After his 1995 dismissal, he barraged the company’s computer server by sending several different e-mails complaining of unfair work practices. The six separate distributions over a 21-month period went to as many as 35,000 of the company’s workers.

Sacramento Superior Court Judge John Lewis and the appellate panel ruled that Intel had the same right to police its e-mail system as it would its factories and office hallways. The court said the e-mails were a literal intrusion into the workplace, and a divided panel of the Third District Court of Appeal agreed.

Werdegar emphasized that there was no breach of Intel computer security, Hamidi having created his own distribution list, allegedly from a disk that was sent to him anonymously.

Spam Cases Distinguished

The justice distinguished a line of cases allowing a trespass remedy for the sending of unsolicited commercial e-mail, better known as spam. In those cases, it was the disruption of business resulting from the clogging of the plaintiffs’ servers that caused the harm, Werdegar explained.

Intel, she reasoned, was really concerned with the content of the e-mails, which were critical of how it treated Hamidi and other employees with grievances. She noted that the company does not prohibit all personal use of its e-mail system by employees, and that Hamidi offered to, and did, delete from his mailing list those employees who requested such deletion.

“He no more invaded Intel’s property than does a protester holding a sign or shouting through a bullhorn outside corporate headquarters, posting a letter through the mail, or telephoning to complain of a corporate practice,” Werdegar wrote.

Hamidi, who now works for the state Franchise Tax Board, told the Associated Press yesterday he was looking forward to resuming his e-mail campaign against the company. “I’m going to do it to the max,” he said.

His position was supported by a number of amici, including the San Francisco-based Electronic Frontier Foundation, the American Civil Liberties Union, the Thomas Jefferson Center for the Protection of Free Expression, three dozen law professors from throughout the country and the AFL-CIO.

Brown, however, argued that Intel was damaged, even if there was no physical alteration of the computer system, since employees, whether they wanted to receive the e-mails or not, had to review and delete them on company time. Intel was not trying to stop Hamidi from delivering his message, she said, it was legitimately objecting to “his use of Intel’s property to display his message.”

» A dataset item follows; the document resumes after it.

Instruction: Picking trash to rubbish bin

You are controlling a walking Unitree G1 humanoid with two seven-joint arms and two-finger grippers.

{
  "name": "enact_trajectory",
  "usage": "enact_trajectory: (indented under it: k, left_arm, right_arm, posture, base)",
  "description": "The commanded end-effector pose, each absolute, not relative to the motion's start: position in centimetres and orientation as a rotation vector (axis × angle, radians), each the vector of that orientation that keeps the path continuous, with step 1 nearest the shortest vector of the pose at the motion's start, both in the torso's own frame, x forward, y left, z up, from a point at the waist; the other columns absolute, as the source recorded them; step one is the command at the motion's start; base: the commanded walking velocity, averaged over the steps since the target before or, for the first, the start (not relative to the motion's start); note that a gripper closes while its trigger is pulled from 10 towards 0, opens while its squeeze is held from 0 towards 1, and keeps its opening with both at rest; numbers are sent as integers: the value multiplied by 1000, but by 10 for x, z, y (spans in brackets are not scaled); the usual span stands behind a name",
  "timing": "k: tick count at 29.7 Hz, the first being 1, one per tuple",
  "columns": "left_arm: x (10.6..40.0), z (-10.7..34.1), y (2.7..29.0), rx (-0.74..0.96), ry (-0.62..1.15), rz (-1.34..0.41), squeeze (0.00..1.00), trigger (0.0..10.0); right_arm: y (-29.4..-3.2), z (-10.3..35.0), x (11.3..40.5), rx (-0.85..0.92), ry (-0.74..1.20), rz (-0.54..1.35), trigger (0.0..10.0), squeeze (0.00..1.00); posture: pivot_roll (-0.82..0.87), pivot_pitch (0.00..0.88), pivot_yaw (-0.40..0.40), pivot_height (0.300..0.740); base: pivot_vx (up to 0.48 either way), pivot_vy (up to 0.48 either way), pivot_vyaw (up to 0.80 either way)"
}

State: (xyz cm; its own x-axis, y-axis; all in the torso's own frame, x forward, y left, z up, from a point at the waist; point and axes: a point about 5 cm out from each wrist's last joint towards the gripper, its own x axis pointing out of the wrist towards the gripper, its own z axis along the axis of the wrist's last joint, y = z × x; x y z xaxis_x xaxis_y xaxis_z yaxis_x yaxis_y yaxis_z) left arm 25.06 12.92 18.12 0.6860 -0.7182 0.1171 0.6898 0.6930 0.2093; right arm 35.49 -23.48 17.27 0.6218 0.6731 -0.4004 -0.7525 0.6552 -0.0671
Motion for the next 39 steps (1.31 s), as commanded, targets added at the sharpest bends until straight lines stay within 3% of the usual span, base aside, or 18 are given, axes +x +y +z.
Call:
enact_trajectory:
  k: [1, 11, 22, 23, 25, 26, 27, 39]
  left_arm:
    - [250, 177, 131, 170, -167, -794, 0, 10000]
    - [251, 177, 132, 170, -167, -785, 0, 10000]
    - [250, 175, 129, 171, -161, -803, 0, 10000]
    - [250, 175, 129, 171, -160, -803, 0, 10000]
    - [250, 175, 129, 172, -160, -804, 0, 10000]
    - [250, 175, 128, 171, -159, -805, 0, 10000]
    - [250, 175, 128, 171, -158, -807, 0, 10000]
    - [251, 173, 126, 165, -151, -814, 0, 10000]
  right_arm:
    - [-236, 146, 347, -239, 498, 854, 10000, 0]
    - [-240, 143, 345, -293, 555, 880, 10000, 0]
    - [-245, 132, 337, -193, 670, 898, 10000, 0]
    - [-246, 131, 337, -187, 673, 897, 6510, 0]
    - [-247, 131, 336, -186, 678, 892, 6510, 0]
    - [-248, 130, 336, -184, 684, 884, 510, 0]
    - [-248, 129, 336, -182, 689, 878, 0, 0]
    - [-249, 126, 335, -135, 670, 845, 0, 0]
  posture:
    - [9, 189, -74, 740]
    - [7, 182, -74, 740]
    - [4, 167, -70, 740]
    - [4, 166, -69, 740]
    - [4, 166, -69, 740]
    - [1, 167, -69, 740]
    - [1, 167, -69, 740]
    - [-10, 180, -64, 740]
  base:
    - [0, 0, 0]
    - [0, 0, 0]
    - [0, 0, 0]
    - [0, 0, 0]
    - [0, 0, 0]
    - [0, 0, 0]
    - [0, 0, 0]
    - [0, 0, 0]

Hamidi, she said, was free at all times to communicate to employees through his Web site, or by sending paper or e-mail to their homes. If he didn’t have their personal e-mail addresses, she noted, he could have requested them in his workplace e-mails before he was enjoined.

Brown also insisted that Intel was entitled to selectively determine the non-business uses for which the e-mail system could be used, even if its choices were content-based. A company may, for example, “allow employees use of the Internet to check stock market tables or weather forecasts without incurring any concomitant obligation to allow access to pornographic Web sites.”

Mosk argued that the majority had failed to properly consider the company’s “private, proprietary” interest in its internal communications system.

“Hamidi is not communicating in the equivalent of a town square or of an unsolicited ‘junk’ mailing through the United States Postal Service,” Mosk wrote. “His action, in crossing from the public Internet into a private intranet, is more like intruding into a private office mailroom, commandeering the mail cart, and dropping off unwanted broadsides on 30,000 desks.”

Intel expressed disappointment in the ruling. Spokesman Chuck Mulloy told the AP that Intel was assessing its “options in the event Mr. Hamidi resumes his spamming activity against Intel.”

The company’s position was backed by a coalition of businesses whose amicus brief was authored by Richard Epstein, a conservative University of Chicago law professor who argued that computer systems are much like real property and should be protected from all intrusions, even those that do no provable harm.

The U.S. and California chambers of commerce and the Civil Justice Association of California also backed Intel.

The case is Intel Corporation v. Hamidi, 03 S.O.S. 3363.